Pionnier du marketing
La devise de la maison fut, tout au cours de son existence, „Moins cher que tout concurrent“. Elle n’est toutefois pas originale, car l’argument du moins cher est partagé par tous les commerçants: que ce soit pour la confection, les articles de décoration, ou encore les menus du jour servis dans les restaurants. Les prix étant fixes, tout marchandage sur les produits était exclu et explicitement marqué dans les annonces publicitaires. Sa présence dans la presse est impressionnante. Les annonces énumèrent les différents articles vendus à la saison. C’est la quantité, la disponibilité immédiate des produits et les prix avantageux qui l’emportent sur toute indication de marque ou de qualité particulière d’un des produits.

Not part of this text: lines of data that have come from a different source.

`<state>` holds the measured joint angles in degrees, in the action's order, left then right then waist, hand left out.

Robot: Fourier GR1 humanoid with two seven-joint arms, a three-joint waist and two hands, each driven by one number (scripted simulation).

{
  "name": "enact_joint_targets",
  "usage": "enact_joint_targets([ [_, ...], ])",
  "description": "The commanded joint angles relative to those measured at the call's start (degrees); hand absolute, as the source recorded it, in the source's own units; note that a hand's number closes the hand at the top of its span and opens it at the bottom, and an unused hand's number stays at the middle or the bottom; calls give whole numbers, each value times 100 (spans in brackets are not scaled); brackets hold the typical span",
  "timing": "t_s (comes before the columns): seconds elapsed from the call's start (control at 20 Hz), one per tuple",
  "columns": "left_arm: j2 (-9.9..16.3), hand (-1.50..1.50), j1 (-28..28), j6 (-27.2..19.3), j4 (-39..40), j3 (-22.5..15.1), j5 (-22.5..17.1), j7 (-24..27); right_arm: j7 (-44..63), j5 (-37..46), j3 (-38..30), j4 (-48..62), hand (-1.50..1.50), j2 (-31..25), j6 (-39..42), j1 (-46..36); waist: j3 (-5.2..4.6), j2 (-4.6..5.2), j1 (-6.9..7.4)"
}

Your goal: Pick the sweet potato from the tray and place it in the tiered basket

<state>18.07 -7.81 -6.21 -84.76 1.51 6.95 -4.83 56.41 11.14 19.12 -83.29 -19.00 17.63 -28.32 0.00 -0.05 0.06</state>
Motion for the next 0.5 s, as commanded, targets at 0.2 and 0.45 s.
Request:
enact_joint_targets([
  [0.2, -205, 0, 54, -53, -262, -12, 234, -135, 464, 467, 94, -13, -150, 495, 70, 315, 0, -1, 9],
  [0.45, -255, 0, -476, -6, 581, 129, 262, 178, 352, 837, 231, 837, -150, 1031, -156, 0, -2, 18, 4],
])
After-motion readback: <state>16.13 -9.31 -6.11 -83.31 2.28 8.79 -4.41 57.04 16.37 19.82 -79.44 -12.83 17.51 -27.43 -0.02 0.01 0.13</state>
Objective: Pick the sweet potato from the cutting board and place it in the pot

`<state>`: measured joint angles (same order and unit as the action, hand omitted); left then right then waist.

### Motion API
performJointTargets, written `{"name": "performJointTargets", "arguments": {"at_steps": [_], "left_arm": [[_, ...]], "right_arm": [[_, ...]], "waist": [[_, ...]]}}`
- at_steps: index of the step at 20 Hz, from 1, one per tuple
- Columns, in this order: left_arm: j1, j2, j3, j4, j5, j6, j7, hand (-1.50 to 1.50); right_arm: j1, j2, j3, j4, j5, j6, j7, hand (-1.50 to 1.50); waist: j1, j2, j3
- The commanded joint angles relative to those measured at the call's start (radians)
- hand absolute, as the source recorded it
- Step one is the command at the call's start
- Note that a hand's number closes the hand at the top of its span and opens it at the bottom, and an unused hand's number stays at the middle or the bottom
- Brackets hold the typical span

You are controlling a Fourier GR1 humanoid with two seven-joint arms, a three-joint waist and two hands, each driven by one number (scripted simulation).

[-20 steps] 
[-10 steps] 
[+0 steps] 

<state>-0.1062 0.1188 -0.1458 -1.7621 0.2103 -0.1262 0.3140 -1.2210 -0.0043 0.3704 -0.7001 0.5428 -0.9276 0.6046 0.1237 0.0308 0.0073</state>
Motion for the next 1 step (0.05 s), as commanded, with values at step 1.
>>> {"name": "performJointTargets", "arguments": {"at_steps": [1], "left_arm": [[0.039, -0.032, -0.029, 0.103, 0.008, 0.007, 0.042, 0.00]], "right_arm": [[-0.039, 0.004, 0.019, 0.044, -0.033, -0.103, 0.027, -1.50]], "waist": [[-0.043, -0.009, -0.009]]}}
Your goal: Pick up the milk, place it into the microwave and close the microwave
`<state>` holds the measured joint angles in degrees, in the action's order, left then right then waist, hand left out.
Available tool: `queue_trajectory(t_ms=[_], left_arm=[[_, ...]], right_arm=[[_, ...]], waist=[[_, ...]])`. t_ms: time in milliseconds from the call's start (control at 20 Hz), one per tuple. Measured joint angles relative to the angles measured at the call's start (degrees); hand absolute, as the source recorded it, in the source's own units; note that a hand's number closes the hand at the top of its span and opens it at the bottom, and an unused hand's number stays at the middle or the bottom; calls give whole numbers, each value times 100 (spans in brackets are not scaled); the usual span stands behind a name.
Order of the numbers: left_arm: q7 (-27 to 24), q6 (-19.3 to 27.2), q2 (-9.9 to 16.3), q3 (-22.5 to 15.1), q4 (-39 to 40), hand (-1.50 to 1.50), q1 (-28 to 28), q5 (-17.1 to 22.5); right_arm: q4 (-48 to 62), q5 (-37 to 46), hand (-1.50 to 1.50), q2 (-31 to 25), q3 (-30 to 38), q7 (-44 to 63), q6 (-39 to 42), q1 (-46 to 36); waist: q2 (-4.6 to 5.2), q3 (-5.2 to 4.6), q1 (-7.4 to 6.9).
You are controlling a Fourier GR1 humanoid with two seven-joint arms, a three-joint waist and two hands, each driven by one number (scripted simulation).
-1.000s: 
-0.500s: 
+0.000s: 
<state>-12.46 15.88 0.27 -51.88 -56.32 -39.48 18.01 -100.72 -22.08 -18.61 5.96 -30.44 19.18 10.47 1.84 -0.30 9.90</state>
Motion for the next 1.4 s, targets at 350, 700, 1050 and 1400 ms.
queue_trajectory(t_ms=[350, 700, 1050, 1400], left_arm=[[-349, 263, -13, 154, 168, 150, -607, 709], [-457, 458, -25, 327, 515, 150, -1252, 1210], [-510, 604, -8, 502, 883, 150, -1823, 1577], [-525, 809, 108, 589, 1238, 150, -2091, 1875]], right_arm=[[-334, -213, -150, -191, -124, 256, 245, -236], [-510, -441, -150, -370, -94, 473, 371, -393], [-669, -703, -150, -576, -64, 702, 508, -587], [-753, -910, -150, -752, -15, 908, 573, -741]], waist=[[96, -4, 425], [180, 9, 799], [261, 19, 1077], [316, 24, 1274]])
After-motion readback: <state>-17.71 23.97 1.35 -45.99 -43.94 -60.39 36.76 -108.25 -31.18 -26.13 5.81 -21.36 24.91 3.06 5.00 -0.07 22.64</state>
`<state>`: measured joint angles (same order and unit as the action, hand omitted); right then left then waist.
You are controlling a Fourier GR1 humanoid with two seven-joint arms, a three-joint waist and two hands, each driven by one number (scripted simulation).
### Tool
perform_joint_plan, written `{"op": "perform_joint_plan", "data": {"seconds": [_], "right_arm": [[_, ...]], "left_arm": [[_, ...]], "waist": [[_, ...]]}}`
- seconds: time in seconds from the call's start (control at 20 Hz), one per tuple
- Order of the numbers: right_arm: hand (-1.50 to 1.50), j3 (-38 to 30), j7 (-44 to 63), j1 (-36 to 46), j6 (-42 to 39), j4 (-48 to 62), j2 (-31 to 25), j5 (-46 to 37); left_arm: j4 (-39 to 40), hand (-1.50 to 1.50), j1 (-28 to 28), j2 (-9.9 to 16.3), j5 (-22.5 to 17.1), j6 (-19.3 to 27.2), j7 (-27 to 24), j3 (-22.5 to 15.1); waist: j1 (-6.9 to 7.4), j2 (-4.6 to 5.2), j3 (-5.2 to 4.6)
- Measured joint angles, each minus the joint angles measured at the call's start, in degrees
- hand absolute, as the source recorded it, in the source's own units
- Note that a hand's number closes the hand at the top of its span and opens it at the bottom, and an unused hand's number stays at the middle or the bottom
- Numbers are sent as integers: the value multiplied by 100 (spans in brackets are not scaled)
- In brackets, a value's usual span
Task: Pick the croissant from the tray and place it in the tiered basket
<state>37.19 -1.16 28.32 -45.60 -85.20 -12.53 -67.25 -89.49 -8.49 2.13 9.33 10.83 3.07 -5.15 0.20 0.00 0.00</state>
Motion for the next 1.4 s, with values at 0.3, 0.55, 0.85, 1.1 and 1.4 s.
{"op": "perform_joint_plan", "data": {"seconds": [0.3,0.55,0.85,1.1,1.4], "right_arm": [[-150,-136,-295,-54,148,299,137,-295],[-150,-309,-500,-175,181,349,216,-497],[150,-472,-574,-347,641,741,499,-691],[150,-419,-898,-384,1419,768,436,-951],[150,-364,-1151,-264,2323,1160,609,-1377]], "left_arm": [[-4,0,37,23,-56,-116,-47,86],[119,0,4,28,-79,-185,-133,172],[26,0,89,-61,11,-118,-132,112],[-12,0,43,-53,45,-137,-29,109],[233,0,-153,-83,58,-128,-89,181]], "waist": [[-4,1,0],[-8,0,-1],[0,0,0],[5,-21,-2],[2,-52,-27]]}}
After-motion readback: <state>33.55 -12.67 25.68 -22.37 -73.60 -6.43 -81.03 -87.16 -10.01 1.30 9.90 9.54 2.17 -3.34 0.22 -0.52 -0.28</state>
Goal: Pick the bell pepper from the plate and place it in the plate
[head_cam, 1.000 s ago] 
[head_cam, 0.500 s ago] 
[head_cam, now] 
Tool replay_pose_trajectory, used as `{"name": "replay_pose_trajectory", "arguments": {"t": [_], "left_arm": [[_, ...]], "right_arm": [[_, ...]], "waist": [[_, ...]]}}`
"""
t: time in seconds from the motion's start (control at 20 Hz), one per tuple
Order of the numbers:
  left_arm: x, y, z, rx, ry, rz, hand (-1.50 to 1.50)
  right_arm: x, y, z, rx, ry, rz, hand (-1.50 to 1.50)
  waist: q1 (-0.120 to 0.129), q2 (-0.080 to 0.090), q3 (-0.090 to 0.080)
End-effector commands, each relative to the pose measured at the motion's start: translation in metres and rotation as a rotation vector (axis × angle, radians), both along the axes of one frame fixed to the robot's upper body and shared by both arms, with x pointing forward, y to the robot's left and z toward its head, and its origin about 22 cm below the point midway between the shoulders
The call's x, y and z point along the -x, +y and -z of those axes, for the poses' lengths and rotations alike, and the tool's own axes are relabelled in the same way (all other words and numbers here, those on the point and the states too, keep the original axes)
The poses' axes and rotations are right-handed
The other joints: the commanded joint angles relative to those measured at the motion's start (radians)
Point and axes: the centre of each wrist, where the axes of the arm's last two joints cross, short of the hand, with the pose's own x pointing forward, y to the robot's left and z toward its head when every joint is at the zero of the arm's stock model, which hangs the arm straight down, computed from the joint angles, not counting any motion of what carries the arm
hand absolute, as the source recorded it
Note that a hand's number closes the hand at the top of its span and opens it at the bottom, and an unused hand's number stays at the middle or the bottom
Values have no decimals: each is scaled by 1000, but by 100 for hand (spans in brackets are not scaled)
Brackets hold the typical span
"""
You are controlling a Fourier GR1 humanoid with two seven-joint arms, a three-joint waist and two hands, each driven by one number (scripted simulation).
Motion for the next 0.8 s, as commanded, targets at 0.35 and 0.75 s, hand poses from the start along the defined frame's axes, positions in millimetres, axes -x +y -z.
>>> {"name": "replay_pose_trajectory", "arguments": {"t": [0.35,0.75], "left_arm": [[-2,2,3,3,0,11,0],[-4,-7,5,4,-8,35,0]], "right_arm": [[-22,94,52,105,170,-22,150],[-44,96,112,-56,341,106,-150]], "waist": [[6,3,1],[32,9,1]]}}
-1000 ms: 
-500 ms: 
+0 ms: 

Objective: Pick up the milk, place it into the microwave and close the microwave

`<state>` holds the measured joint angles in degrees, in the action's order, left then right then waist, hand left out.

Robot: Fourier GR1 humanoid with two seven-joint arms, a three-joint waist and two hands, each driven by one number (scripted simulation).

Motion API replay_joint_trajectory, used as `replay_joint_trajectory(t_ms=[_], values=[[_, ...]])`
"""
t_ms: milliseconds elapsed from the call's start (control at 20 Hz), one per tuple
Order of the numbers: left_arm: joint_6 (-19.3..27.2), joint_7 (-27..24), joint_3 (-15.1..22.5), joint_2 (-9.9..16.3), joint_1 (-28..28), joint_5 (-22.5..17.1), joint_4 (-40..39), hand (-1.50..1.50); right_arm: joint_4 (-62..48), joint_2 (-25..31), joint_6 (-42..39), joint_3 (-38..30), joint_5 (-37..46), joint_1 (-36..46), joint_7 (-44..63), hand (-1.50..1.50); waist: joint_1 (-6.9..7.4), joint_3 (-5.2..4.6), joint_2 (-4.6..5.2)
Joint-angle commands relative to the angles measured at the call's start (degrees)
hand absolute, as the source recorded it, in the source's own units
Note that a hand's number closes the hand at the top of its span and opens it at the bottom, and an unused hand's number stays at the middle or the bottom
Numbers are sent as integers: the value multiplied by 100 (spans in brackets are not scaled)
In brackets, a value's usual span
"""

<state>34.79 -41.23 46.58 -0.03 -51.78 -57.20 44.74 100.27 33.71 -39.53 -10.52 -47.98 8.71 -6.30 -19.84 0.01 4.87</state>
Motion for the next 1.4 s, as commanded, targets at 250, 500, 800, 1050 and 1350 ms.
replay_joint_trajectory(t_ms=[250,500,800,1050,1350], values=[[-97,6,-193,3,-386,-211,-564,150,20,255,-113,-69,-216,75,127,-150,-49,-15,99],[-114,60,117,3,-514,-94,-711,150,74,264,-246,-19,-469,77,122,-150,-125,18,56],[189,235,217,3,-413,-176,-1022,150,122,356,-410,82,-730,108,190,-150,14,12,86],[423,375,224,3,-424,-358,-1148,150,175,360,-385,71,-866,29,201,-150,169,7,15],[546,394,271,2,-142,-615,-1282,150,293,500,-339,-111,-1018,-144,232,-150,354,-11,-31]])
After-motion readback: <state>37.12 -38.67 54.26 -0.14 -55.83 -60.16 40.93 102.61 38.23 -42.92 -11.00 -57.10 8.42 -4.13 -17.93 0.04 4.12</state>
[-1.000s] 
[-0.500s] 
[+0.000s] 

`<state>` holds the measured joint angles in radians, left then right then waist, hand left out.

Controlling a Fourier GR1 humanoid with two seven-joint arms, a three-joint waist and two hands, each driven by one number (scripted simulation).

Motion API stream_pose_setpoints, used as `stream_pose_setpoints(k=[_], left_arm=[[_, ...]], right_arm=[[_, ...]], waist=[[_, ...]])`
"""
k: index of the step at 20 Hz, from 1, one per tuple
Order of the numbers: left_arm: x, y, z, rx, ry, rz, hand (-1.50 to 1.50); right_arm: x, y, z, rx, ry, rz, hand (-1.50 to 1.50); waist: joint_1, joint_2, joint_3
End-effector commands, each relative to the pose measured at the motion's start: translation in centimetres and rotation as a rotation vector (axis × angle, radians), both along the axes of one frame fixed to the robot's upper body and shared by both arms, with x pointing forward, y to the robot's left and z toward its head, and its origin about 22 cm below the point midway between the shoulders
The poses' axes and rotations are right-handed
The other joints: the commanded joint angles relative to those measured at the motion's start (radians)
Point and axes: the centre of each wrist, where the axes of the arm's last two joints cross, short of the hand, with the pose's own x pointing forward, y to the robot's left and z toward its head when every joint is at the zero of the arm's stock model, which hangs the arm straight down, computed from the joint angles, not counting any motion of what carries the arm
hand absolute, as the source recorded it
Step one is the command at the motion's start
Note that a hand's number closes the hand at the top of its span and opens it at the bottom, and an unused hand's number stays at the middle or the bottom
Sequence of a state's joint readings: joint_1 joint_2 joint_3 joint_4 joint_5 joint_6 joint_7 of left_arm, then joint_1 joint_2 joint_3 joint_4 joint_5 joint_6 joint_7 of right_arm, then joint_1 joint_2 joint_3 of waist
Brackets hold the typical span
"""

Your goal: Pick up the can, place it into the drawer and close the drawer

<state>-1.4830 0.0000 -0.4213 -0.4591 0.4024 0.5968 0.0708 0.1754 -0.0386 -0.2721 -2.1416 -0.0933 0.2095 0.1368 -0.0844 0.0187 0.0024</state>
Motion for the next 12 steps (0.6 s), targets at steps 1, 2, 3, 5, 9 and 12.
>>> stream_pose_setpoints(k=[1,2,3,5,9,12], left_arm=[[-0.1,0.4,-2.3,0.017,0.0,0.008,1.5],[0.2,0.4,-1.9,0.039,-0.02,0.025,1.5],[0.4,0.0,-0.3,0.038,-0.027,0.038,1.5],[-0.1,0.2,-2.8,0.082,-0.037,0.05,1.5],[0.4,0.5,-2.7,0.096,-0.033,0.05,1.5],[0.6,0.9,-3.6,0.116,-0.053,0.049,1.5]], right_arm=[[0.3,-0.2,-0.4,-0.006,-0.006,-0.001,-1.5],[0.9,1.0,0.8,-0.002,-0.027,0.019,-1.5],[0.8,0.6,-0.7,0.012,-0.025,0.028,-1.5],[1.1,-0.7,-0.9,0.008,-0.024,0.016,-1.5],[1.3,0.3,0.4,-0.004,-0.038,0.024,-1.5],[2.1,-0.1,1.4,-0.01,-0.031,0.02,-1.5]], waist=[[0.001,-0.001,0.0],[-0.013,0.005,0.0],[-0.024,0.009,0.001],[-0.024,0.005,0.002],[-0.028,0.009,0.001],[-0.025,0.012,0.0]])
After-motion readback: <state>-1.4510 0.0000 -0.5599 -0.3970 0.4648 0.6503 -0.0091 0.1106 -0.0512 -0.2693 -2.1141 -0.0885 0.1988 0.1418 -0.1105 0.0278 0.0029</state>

La proximité de la gare faisait des visiteurs étrangers une clientèle intéressante et supplémentaire à celle résidente. Pour les attirer, Emile Champagne éditait des jeux de cartes postales montrant la Ville de Luxembourg, mais également la station thermale de Mondorf-les-Bains. Le magasin était situé non loin de la station du chemin de fer à voie étroite menant à Mondorf-Les-Bains, Remich et Echternach. Cette gamme de cartes postales fut complétée par des séries de cartes humoristiques et de félicitations.
Emile Champagne accordait aussi la vente sur crédit, introduit des journées gratuites en offrant le remboursement du premier achat à l’achat suivant. Il assurait l’ouverture dominicale, la vente à tarifs spéciaux pour revendeurs, colporteurs et associations. La présentation des produits est ordonnée, le plus usuel est vendu au rez-de-chaussée, le rare ou encombrant à l’étage. Le renouvellement des collections fut permanent et l’occasion de se rappeler à la presse et de renouveler les étalages.
À partir de 1904, Champagne ne participa plus à la „Schueberfouer“, mais organisait des semaines de vente thématiques pour articles ménagers achetés spécifiquement et en grande quantité pour l’occasion. Il était de 20 ans en avance sur la braderie!
La fin d’une époque
Emile Champagne (1873-1918) s’était engagé dans la vie sociale en étant membre des acteurs amateurs du „Cercle des philanthropes luxembourgeois“, lieutenant et secrétaire du corps des pompiers de Luxembourg-Gare et membre du „Comité de secours en faveur des orphelins de la guerre“ (1915).
En 1910, la famille crée la société „Champagne frères et sœurs“, gérée par Emile Champagne et son frère Jean-Pierre Champagne.
En 1916, Emile Champagne acheta à la veuve Michel Funck le terrain sur lequel il exploitait le „Grand Bazar“. Le 18 juin de la même année, le „Grand Bazar Champagne“ était endommagé par les fragments d’une bombe que les alliés avaient lancée sur la gare afin d’empêcher l’avancement de l’armée américaine. Au décès d’Emile Champagne, la société passait à son épouse Berthe Glesener (1873-1955) et à Léonie Glesener (1876-1959). L’exploitation du magasin Champagne s’arrêtait au mois de juin 1923. Elle avait vendu sa propriété de 5 à 10 centiares avec accès aux deux avenues à J. Aach-Sender qui y installa son magasin de literie, de linge maison, de voitures d’enfants. En 1931, le nouveau propriétaire y inaugura le passage de la gare avec 12 magasins et fit exhausser le bâtiment longeant l’avenue de la Liberté. Le passage fut inauguré en 1932.